50 Md. 57 | Md. | 1878
delivered the opinion of the Court.
It appears that Eugene S. Calvert, on the 18th of July, 1871, gave his promissory note, for twenty-five hundred dollars, to the Ereedmans’ Trust Company, payable one year after date, and on the same day executed an instrument of writing, intended to be a mortgage on certain of his real property, to Daniel L. Eaton, actuary of the said Trust Company, to secure the payment of the said note.
The appellee advanced the sum of twenty-two hundred dollars to the said Calvert, on the said security, and the note and mortgage, after a credit-of three hundred dollars thereon, was assigned to the appellee.
Some question was made as to the rights of the appellee under the mortgage, given to the company in the first-instance, and afterwards transferred to the appellee; but we see no force in the objections.
The transaction appears throughout to have been bona fide, and the appellee, either as principal or as assignee,
The bill was filed to establish the validity of the mortgage, and to enforce the lien on the property, against the mortgagor and his creditors, whether prior or subsequent to its date and for a sale of the land, for that purpose.
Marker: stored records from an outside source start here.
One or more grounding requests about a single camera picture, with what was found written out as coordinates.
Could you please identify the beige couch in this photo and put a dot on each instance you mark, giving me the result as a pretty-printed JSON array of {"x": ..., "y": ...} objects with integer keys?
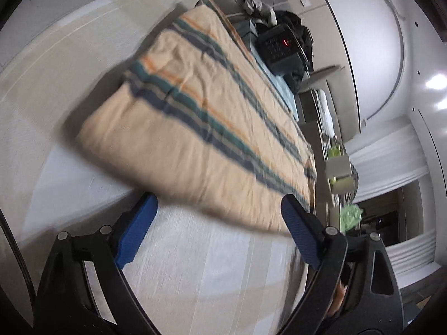
[{"x": 345, "y": 104}]

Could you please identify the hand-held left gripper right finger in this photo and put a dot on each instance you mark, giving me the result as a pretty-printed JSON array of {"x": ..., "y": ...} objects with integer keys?
[{"x": 300, "y": 232}]

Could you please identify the beige striped garment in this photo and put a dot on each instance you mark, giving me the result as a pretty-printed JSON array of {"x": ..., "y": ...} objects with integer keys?
[{"x": 195, "y": 118}]

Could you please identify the black jacket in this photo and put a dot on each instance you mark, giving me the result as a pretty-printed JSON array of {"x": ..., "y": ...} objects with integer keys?
[{"x": 300, "y": 28}]

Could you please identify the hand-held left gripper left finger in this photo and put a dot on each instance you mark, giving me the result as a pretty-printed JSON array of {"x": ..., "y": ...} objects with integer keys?
[{"x": 136, "y": 230}]

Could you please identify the white curtain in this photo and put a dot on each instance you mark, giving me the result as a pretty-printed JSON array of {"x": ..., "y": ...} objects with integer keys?
[{"x": 391, "y": 160}]

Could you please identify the green fruit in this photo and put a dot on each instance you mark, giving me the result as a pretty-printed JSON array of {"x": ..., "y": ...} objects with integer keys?
[{"x": 335, "y": 150}]

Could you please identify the black appliance with red display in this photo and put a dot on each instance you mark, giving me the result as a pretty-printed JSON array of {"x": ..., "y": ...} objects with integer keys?
[{"x": 279, "y": 47}]

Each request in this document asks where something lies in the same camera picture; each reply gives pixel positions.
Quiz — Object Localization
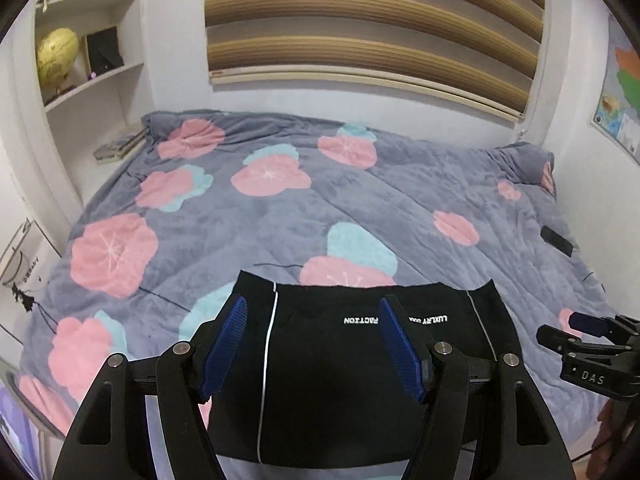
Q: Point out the brown striped window blind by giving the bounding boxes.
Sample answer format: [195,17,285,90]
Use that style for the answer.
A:
[204,0,547,123]

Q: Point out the black pants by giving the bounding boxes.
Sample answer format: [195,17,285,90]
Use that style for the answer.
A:
[202,269,523,466]

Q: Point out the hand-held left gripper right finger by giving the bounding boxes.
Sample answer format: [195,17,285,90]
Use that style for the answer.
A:
[378,295,576,480]

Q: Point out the black line wall sticker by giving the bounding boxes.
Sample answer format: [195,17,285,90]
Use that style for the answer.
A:
[0,217,49,317]

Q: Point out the grey floral blanket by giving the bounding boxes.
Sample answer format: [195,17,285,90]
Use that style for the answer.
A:
[17,110,617,480]

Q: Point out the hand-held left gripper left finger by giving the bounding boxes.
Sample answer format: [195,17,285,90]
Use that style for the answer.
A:
[52,294,249,480]

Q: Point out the wall map poster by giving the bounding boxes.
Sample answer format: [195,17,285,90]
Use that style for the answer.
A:
[592,12,640,167]

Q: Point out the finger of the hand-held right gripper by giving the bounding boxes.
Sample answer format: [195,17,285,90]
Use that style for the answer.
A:
[569,311,640,350]
[536,324,640,402]

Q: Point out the purple printed board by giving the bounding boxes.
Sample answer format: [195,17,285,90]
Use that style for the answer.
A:
[0,375,51,480]

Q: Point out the white wall shelf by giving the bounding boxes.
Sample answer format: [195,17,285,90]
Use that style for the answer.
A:
[32,0,148,113]

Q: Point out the black cable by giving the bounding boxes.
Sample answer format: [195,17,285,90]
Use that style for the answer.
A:
[570,402,640,464]

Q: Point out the black picture frame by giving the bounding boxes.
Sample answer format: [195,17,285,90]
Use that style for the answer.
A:
[81,26,125,79]

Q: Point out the stack of books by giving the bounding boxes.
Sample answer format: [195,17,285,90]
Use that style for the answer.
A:
[94,127,151,164]

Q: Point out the yellow globe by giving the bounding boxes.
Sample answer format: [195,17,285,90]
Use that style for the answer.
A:
[36,27,81,97]

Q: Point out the black phone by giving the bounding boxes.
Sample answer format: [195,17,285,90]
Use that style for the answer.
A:
[541,226,575,259]
The appellant assuming the mortgage to be defective, claims to hold a judgment on the property, subsequent to the date of the mortgage, and also as a purchaser of the land, at the sheriff’s sale, subsequent to the filing of this bill, under the judgment of another creditor.
The Code, Art. 21, sec. 10, requires every deed, conveying real estate, to be signed and sealed by the grantor, and attested by at least one witness.
Under sec. 30 of the same Article, the president or other officer of a corporation may make the affidavit to a mortgage, as to the bona fides of the consideration required under sec. 29.
From an examination of the testimony in the cause, there can be no doubt that it was the intention of all the parties, that a valid and operative mortgage, sufficient to secure the payment of the debt, should be executed.
.The mortgage in its averments and - professions, purports to be a signed and sealed instrument. The mere signing of the paper without the attachment of the seal, is inconsistent with its declaration, that it was signed and sealed by the grantor.
The Commissioner who took the acknowledgment of the instrument is very positive in his recollection, that there was a seal attached to the grantor’s name, when it was acknowledged.
Such is also the testimony of the appellee, and other evidence to the same effect.
Mr. Calvert the grantor does not distinctly recollect, but believes there was no seal.
Affirmative proof is entitled, to more credence than negative, and there is such a preponderance of evidence that the instrument was signed and sealed independent of the declaration of the instrument itself, that we are not at liberty to disregard its force and effect, and to avoid the mortgage because of the absence or detachment of the seal after the execution and acknowledgment.
There being as we think, sufficient proof that the seal was attached to the instrument, at the time of its execution and acknowledgment; the onus of the proof that it was detached before it reached the clerk’s office for record is thrown upon the appellant; and there is no evidence that such was the case; and it is therefore to be presumed to have been a perfect instrument when placed in the office for record, and to be so treated.
The mortgage being a valid conveyance for the purposes therein declared, the rights of the appellee thereunder must be enforced accordingly.
Decree affirmed, and cause remanded.